The secret of catching mackerel has nothing to do with rubbing horseshit on the hooks or pissing on the feathers, the secret lies in knowing where to catch. If they are there and there’s a hook in the water they will bite at it no matter what it smells or tastes like. The difficulty lies in knowing if they are there. With the water being black like it is you can only see a foot or so through and after that there is nothing to see. There could be a million mackerel down there but all you will see is the colour of the water and that’s it.
There are places they should be at times of the day and go there and get it right then you should come back with a full bucket. But you can go to that sane spot the following day and come back with nothing.
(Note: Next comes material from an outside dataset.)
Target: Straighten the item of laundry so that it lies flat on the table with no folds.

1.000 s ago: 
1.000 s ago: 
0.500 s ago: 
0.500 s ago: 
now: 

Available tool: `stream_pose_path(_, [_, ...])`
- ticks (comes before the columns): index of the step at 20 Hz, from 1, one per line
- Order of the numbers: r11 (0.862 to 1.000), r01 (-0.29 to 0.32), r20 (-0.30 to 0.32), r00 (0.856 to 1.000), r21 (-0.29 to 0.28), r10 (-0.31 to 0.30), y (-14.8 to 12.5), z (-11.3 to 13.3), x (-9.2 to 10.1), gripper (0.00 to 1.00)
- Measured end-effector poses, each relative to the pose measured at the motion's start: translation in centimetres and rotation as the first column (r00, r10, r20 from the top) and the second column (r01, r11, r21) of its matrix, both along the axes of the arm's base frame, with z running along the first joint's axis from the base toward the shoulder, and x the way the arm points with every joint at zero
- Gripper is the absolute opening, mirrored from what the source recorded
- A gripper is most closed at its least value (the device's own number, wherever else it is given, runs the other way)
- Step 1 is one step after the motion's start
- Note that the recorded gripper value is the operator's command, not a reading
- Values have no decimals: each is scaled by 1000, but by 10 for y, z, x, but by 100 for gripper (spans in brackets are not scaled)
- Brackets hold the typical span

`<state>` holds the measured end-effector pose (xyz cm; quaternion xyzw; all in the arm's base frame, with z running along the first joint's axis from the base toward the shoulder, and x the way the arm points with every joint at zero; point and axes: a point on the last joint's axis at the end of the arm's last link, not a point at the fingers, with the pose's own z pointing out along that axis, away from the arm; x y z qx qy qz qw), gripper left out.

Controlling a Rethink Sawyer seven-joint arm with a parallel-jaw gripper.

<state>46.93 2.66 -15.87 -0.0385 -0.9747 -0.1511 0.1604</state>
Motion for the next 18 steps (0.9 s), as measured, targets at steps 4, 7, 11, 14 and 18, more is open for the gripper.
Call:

The fish are down there alright but if they are swimming ten foot to the left of where you line is you won’t catch them.
– Clancy O’Conner would tie old CDs to the line so that they’d spin in the water and any bit of light down there would spin off them and attract the fish. Better use down there, he said, than having to listen to the music on the feckin’ things.
– Another man he painted his line a florescent green that he swore he could see twenty five foot down from the surface.
– And there was that man who almost killed himself with electricity and water when he tied a set of Christmas Lights to his line and had them connected to an old car battery he had in his boat.
– You want to tie something bright to the line. I tried it once with sweet wrappers. You know the ones you get in a box of Quality Streets, all purple, green, orange and pink it was. Still caught no feckin’ fish but the chocolates were good.
– A good piece of tweed will do it. Something with a red flash to it. If you have that on the line you’ll have a go.